The tale of David Cash is one of a witchhunt that we can all get behind, but not one that we should. Nearly 20 years ago, in 1997, high school senior David Cash condoned his best friend Jeremy Strohmeyer’s molestation and murder of 7-year old Sherrice Iverson in a Nevada casino. Justice was quick, but not necessarily thorough — Strohmeyer was sentenced to life in prison without parole in 1998, but David Cash was uncharged for any crime related to the murder. Months after the event, he attended U.C. Berkeley for college.

However, he brought his past with him to U.C. Berkeley, and immortalized it in the form of newspaper clippings he attached to his dorm wall. Cash’s habit of flaunting his involvement with the Jeremy Strohmeyer case soon brought him an expected amount of negative attention; protests calling for his expulsion wracked the Berkeley campus and sensationalized headlines appeared across the nation.

“David Cash attends Berkeley not by any legal right but by privilege, and he does not deserve that privilege. He should be cast out, into the bleak wilderness of his soul.” wrote the Washington Post, covering the story in 1998.

Obviously, people were outraged that David Cash could still walk free — and attend Berkeley — after not doing anything about what he saw Strohmeyer in the Nevada casino bathroom stall.

However, as immoral as he may seem, the expulsion of the un-prosecuted David Cash from U.C. Berkeley would have been a gross violation of his personal rights; the university has no authority with which to breach the essential protections of due process offered to every person, especially not in a situation where it is sanctioned only by the raw, unqualified fervor of injustice felt by the mob mentality.

How important is due process, that it warrants mentions in the U.S. Constitution in both the 5th and the 14th Amendments?
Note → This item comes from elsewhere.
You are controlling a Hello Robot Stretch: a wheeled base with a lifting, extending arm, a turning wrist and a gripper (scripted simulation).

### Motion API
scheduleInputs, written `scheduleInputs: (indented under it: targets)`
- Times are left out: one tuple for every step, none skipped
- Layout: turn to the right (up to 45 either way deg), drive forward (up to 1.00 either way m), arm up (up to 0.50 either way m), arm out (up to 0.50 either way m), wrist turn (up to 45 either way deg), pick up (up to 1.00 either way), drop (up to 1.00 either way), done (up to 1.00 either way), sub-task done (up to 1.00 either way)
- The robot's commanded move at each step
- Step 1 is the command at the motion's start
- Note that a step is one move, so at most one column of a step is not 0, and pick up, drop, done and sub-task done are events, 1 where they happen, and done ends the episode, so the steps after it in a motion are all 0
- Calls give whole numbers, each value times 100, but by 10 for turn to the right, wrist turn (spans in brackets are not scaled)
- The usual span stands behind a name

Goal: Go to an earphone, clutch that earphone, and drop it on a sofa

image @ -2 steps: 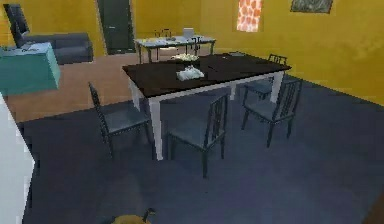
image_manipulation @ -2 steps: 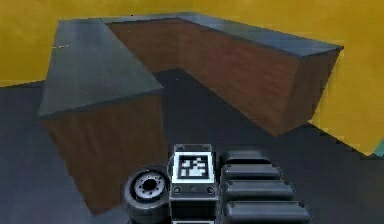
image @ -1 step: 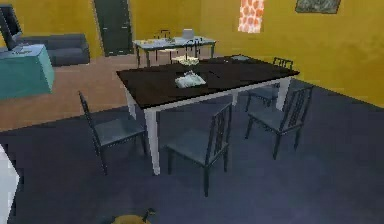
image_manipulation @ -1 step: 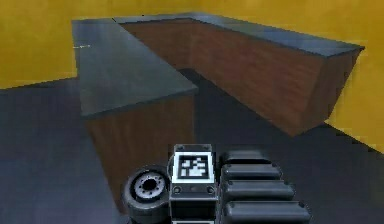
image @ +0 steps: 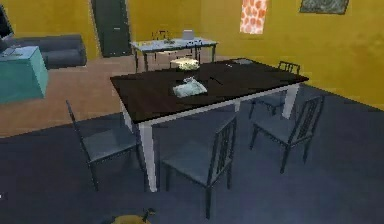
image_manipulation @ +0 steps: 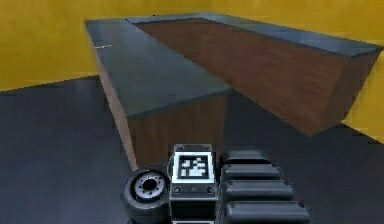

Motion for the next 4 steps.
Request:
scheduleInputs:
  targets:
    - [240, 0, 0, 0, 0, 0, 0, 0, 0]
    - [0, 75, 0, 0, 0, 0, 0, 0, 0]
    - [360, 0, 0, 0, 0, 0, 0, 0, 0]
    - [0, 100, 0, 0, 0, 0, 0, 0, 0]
The paltry phrase of 11 words, “Nor shall any person . . . be deprived of life, liberty, or property, without due process of law . . . ,” written twice in the supreme law of this land, guarantees that no individual’s liberties are compromised without justified, ethical, and sufficient motive, basis, and evidence. Due process is what prevents us from living in the bleak society where your life, freedom, and prosperity is all on the whim of the government. In Cash’s case, the university had no formal basis upon which to expel him: he was not convicted of a crime, nor did he break any of Berkeley’s student codes of conduct following his enrollment.

“But,” the layman says, “David Cash is morally reprehensible! He’s vile, unscrupulous, depraved! I feel so strongly about his immorality that I even looked up words to describe him! Surely the Berkeley could have expelled him for being a bad person!”
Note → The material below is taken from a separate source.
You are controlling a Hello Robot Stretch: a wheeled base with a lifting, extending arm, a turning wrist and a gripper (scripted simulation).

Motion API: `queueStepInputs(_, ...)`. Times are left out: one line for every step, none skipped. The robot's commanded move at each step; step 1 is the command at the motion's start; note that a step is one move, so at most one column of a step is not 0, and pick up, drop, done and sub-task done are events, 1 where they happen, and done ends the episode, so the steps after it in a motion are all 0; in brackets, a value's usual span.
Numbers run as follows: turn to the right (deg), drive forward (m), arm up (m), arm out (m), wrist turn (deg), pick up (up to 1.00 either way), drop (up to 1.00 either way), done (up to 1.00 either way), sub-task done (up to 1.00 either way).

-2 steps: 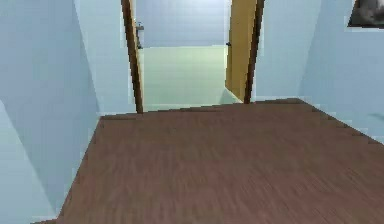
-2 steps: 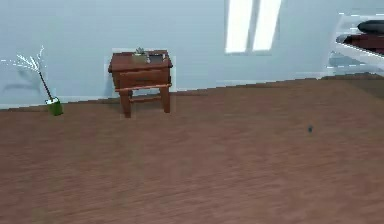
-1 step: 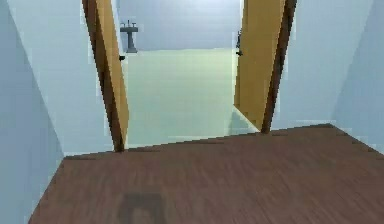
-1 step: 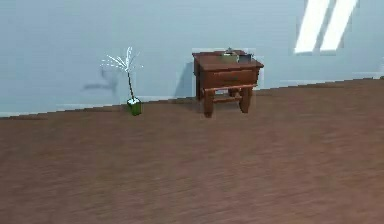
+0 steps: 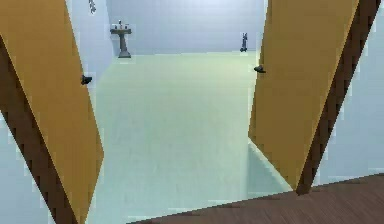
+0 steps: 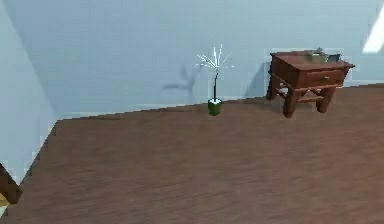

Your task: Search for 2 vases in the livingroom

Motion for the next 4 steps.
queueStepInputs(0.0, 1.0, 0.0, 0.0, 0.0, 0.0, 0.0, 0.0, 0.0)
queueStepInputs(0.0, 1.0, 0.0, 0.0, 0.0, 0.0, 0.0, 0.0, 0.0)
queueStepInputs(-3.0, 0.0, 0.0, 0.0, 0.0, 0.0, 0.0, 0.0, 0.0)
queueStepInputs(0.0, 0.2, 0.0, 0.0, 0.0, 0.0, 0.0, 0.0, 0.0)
Not quite. No matter how badly everyone hates David Cash, hatred cannot be distilled into a formal, justified grounds for action; after all, if the Berkeley’s students’ protesting and rancor wasn’t enough to informally remove Cash from the Berkeley campus, then why should it be enough to formally remove him? An expulsion of Cash from Berkeley based purely on crowd sentiment on the matter would have been a grand allusion to segregated America, where campuses demanded the expulsion of first black students. There’s not much that separates a distaste for Cash from a dislike of the black people; it’s still just glorified hate. Moral justification is not an excuse; in this universe of 14 billion years, what right do individuals, or even groups of individuals, have in ultimately deciding what’s right or wrong? We can only agree on ethics, or societal codes of conduct, in the form of passed laws.And in 1998, the laws said David Cash did nothing wrong.